Required action
Write out the whole listing again, exactly as given.

==========

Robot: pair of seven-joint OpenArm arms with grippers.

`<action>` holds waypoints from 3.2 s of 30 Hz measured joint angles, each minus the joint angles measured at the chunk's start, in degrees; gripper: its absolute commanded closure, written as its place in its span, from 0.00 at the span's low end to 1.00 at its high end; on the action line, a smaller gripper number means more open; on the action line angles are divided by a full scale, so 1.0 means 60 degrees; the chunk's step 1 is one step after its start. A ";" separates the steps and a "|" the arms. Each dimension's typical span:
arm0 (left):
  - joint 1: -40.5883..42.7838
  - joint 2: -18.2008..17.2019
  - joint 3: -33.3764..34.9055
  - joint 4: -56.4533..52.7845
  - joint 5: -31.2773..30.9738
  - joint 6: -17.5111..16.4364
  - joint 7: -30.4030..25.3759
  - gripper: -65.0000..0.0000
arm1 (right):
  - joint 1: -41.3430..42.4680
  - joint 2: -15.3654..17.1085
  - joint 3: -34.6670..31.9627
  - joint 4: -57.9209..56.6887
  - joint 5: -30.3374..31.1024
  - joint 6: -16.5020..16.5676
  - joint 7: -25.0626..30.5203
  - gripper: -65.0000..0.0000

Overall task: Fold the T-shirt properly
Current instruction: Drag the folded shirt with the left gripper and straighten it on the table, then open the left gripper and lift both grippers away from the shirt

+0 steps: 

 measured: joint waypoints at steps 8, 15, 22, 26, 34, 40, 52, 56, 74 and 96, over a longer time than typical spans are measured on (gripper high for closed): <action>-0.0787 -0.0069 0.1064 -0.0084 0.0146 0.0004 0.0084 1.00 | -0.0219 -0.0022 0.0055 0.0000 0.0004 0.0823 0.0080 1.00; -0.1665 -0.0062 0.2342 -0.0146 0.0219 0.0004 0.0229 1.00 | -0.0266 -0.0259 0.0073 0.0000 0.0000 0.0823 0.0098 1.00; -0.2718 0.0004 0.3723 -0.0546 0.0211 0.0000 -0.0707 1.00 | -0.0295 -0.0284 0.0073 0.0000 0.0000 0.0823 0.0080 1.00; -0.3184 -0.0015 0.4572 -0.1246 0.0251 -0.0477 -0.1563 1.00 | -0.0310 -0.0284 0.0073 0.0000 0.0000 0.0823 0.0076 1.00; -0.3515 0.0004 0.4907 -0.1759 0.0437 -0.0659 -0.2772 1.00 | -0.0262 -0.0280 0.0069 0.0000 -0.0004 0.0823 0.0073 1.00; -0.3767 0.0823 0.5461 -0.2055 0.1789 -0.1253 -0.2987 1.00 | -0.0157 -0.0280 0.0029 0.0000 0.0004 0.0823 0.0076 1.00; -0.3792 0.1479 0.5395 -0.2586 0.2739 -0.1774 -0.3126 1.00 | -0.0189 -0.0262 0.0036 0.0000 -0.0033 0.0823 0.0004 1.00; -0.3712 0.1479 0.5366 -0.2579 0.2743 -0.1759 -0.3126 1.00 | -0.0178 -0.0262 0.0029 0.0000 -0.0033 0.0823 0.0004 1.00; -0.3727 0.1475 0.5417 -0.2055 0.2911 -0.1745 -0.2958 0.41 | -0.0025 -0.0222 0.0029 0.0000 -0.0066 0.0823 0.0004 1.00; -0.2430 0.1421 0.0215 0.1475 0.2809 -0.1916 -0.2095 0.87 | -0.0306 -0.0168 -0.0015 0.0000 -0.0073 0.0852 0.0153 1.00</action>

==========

Answer section
Robot: pair of seven-joint OpenArm arms with grippers.

`<action>` holds waypoints from 3.2 s of 30 Hz measured joint angles, each minus the joint angles measured at the chunk's start, in degrees; gripper: its absolute commanded closure, written as its place in its span, from 0.00 at the span's low end to 1.00 at its high end; on the action line, a smaller gripper number means more open; on the action line angles are divided by a full scale, so 1.0 means 60 degrees; the chunk's step 1 is one step after its start. A ";" separates the steps and a "|" the arms. Each dimension's typical span:
arm0 (left):
  - joint 1: -40.5883..42.7838
  - joint 2: -18.2008..17.2019
  - joint 3: -33.3764..34.9055
  - joint 4: -56.4533..52.7845
  - joint 5: -31.2773..30.9738
  - joint 6: -17.5111..16.4364
  - joint 7: -30.4030..25.3759
  - gripper: -65.0000..0.0000
arm1 (right):
  - joint 1: -41.3430..42.4680
  - joint 2: -15.3654..17.1085
  - joint 3: -34.6670..31.9627
  - joint 4: -57.9209..56.6887
  - joint 5: -30.3374..31.1024
  - joint 6: -16.5020..16.5676
  - joint 7: -25.0626..30.5203
  - gripper: -65.0000..0.0000

Overall task: Fold the T-shirt properly
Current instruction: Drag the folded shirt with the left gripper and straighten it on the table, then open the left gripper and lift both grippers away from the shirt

+0 steps: 

 measured: joint waypoints at steps 8, 15, 22, 26, 34, 40, 52, 56, 74 and 96, over a longer time than typical spans are measured on (gripper high for closed): <action>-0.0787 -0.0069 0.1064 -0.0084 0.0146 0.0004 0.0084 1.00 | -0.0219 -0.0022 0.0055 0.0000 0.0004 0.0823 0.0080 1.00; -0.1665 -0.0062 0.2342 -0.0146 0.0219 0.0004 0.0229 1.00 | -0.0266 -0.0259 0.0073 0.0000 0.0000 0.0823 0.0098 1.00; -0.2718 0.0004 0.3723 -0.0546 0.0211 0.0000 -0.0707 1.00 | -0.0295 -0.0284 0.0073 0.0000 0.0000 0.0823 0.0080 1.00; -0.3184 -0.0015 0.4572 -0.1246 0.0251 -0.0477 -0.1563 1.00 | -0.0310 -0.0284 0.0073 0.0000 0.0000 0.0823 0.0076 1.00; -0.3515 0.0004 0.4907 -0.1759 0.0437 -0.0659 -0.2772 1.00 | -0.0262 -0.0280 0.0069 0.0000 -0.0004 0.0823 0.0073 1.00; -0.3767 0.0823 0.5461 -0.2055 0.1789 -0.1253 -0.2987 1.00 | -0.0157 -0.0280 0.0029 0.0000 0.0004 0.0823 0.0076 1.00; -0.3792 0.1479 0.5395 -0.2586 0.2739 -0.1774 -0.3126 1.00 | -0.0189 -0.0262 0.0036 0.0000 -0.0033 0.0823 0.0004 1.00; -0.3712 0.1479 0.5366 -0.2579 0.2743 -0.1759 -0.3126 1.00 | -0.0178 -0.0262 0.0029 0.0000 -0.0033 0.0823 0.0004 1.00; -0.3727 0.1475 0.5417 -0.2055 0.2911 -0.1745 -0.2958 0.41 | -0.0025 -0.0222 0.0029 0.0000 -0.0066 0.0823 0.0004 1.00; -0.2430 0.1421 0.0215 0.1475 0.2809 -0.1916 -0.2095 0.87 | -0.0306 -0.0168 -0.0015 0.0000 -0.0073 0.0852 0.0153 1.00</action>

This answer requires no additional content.